Photo credit: Ingrid Abramovitch
Photo credit: Ingrid Abramovitch

Several of the show gardens at Chelsea were education-themed. Dame Judi Dench made a stop at the Montessori Centenary Children’s Garden, which celebrates a century of Montessori in the United Kingdom. Designed by Jody Lidgard, the gold medal-winning split-level garden features a sunken greenhouse filled with peonies and dahlias, edible walls, and a teaching lab where kids learn to grow vegetables using hydroponic (soil-free) technology.

Photo credit: Ingrid Abramovitch
Photo credit: Ingrid Abramovitch

Another colorful installation was The Camfed Garden: Giving Girls in Africa a Space to Grow. The garden, designed by Jilayne Rickards, is a recreation of a rural Zimbabwean outdoor classroom, with rocky red soil planted with edible crops, including iron-rich beans, papaya, and banana trees. Rickards, who visited Zimbabwe in researching her garden for the charity CAMFED (The Campaign for Female Education), noticed how mothers support their daughters’ education. “They create support groups and come to the school to grow food and cook it for the children,” she said.

For a Feel-Good Rush, Nothing Beats Flower Power

Photo credit: Ingrid Abramovitch
Photo credit: Ingrid Abramovitch

In May, Londoners are seized with Chelsea Flower Show fever.
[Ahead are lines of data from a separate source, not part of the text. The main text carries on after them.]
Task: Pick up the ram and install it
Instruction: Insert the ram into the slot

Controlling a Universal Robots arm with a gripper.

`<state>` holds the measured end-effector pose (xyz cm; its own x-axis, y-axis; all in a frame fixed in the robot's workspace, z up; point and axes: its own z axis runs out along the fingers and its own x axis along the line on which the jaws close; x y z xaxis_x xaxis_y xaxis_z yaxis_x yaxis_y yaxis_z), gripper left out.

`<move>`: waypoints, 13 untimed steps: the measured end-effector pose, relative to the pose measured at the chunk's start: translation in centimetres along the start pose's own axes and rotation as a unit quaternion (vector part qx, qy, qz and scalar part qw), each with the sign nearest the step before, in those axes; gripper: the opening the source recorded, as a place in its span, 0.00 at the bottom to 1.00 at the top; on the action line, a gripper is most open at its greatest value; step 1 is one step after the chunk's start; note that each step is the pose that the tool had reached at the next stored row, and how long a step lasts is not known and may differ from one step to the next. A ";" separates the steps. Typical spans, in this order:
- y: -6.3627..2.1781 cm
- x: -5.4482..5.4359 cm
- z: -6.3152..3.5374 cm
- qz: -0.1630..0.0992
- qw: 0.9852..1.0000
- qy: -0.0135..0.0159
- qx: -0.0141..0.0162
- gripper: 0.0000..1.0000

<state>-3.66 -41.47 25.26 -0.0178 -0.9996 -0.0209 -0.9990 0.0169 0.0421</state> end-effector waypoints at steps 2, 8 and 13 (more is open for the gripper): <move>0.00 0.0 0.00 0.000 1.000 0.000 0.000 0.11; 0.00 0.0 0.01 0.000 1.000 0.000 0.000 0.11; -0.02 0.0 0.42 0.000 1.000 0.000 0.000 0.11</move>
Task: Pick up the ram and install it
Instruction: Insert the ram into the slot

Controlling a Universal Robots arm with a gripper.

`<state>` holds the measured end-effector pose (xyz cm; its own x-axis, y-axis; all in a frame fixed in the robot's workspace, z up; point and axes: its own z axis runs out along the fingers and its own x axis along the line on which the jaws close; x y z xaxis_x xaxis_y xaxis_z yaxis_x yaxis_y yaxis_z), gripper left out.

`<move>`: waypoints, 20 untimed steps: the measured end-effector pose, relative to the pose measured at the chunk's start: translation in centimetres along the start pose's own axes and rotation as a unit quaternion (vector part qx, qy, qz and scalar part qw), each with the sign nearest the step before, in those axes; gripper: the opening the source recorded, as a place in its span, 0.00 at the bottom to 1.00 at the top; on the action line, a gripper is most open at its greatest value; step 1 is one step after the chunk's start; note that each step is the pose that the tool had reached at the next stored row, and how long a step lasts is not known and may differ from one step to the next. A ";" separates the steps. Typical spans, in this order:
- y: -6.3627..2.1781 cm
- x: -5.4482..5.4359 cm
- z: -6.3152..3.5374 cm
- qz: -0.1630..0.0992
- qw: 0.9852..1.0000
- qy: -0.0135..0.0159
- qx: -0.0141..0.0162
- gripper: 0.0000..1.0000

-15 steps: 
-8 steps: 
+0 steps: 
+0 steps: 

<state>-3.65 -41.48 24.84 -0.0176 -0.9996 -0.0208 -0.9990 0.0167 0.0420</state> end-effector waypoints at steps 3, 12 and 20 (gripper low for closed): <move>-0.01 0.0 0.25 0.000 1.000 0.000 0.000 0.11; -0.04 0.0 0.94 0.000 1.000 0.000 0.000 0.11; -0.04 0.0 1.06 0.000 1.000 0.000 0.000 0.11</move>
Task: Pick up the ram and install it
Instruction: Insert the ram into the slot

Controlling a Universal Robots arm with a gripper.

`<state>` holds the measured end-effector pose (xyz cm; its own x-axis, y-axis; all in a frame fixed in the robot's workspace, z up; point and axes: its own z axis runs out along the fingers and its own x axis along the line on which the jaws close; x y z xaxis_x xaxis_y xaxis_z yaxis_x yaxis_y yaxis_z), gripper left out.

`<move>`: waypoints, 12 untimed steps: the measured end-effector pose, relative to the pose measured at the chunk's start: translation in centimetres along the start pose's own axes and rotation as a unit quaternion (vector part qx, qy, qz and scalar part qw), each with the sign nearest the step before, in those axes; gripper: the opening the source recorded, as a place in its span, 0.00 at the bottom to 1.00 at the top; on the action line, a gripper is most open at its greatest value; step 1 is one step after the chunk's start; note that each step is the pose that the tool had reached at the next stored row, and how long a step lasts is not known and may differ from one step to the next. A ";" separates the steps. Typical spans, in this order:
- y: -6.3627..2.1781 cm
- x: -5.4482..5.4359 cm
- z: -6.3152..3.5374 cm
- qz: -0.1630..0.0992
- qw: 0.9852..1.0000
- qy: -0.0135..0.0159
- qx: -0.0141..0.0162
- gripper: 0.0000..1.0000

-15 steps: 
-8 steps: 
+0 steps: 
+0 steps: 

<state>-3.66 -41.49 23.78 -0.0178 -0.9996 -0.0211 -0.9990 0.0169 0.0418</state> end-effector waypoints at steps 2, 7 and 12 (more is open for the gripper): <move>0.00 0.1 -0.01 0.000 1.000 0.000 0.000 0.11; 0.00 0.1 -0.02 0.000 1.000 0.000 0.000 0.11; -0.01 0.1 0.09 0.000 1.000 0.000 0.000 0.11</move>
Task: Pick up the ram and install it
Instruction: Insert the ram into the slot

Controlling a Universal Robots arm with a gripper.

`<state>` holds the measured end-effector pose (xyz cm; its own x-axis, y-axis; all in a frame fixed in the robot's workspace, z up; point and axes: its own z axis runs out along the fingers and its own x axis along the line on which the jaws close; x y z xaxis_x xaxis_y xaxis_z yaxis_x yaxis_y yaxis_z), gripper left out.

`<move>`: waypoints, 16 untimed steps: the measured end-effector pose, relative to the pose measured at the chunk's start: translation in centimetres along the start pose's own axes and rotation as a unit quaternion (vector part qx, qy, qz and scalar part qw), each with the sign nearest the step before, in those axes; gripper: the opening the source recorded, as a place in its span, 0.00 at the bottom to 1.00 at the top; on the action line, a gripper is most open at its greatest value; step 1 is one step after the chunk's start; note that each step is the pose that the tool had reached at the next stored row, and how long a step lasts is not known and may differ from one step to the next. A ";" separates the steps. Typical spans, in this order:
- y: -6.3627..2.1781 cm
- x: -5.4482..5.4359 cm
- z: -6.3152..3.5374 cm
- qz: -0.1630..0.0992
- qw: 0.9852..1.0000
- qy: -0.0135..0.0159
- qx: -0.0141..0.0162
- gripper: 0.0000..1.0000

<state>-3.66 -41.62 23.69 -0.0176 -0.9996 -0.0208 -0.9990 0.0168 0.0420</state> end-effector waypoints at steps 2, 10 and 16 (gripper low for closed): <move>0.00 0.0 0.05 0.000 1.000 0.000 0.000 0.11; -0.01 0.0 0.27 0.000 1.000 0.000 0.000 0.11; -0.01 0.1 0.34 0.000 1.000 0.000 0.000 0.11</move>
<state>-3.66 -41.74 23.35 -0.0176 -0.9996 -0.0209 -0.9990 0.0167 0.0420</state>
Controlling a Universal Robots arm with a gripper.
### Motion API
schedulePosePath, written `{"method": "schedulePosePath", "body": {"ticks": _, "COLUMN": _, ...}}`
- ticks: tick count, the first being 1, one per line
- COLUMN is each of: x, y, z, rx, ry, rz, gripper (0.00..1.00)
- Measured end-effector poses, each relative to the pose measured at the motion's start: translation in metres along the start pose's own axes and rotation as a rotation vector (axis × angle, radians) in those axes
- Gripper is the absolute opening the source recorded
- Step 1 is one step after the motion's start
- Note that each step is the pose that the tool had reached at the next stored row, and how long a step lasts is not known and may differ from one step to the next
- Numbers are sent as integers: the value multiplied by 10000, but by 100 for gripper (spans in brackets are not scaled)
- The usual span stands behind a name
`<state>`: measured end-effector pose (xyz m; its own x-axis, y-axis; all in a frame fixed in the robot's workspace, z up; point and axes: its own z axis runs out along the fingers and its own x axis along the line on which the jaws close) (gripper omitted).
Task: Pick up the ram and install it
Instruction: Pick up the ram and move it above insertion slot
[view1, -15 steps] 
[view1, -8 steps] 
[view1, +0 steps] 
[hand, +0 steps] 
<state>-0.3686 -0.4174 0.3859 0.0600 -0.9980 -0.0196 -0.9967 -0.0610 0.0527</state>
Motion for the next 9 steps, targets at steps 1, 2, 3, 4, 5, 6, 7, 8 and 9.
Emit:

In neighborhoods like Chelsea and Mayfair, boutiques from Chanel to Thomas Goode dress up their windows with spectacular floral displays, restaurants offer flower-themed teas, and hotel lobbies are redolent with the scent of fresh bouquets by the city’s top florists (one of the prettiest: the @mcqueensflowers display at Claridges Hotel. The most Instagrammable spot in town is the façade of the tony Mayfair private club Annabel's, which is covered in top-to-bottom flowers by @theflowerbx.